3 Some family responsibilities may prohibit you from working
As you move into your 30s and 40s, usually family responsibilities increase. And some of them may require a good deal of your time and commitment. It can be about, say paying attention to your child(ren) or taking care of ageing parent(s) or any other responsibilities. And if you want to devote your full time and energy for this, if need be, then your financial condition should permit this. Being close to or having achieved FIRE can be a great enabler. You may be able to care for your family without worrying too much about finances.
4 You may just get demotivated to work
Not all jobs are interesting. Not all people are motivated to work in something that is uninteresting for a prolonged period of time. But many don’t have an option because there are bills to pay and responsibilities to fulfill.
What if you have achieved financial independence?
Will you still continue working in something uninteresting and un-motivating?
Or will you want to do something that makes you happy and keeps you motivated?
5 You may want to pursue your passion, but are limited by financial obligations.

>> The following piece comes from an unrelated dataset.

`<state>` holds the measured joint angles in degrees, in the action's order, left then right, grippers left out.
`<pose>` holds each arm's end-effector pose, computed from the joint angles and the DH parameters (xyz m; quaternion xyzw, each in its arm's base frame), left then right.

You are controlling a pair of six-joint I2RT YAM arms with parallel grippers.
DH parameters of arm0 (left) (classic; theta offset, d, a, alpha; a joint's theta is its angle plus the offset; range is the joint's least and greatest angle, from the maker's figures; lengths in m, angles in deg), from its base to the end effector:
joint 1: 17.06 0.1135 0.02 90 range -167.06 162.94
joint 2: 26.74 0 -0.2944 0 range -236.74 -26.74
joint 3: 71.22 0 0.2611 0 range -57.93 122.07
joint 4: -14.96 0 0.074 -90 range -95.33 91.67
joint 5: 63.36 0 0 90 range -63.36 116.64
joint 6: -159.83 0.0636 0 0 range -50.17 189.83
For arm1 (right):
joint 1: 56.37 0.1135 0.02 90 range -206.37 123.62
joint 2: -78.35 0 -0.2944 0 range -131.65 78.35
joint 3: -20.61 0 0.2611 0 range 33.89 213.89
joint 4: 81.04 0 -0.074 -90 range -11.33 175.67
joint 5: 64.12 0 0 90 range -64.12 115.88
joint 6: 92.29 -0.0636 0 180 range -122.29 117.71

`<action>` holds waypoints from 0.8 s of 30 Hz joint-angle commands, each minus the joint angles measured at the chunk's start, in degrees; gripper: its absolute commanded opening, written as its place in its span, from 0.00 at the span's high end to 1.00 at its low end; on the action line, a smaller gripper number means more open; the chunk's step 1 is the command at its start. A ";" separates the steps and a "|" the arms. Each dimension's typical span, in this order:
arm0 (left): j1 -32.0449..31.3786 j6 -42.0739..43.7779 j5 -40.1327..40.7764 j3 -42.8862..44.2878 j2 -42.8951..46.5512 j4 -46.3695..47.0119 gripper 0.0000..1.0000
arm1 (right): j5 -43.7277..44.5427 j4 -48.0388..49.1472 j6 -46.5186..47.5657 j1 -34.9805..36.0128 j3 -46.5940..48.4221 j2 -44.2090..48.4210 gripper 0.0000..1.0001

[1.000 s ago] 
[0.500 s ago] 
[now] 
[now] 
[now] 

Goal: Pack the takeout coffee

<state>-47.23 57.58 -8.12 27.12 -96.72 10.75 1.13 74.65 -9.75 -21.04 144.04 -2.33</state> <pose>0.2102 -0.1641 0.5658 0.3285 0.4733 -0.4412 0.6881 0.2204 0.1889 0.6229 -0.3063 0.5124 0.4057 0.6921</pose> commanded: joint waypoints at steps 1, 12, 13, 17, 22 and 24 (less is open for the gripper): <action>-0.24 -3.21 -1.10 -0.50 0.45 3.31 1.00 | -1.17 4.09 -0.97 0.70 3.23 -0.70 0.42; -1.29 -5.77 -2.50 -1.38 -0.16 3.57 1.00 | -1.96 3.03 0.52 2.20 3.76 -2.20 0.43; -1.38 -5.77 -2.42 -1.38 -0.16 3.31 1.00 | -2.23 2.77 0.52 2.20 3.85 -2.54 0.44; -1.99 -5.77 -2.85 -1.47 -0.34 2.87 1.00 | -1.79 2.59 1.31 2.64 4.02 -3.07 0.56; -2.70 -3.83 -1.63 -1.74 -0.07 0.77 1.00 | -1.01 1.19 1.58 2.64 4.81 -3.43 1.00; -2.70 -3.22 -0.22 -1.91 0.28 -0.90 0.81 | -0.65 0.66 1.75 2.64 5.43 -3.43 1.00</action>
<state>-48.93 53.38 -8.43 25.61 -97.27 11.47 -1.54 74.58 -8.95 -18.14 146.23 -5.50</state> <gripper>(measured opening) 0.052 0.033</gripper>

You may be passionate about say – writing, or cooking, or volunteering, or gardening – possibilities are endless. But then, most of them come with uncertain pay. Or maybe no pay at all. And you can’t probably take them because you have bill to pay and hence can’t quit your job to pursue your passions. But if you have achieved financial independence, you probably can. Even with partial financial independence, you can do what you are passionate about if a part of your bills are taken care of by your passion!
Even if you achieve financial independence, you may choose not to retire early, but the thought of financial independence itself is quite empowering. It provides your freedom and choice – to work on your own terms and do things you really enjoy.
For most, the pursuit of FIRE is not easy. It usually takes long time, probably couple of decades! But it is worth it. Isn’t it?
What are your thoughts?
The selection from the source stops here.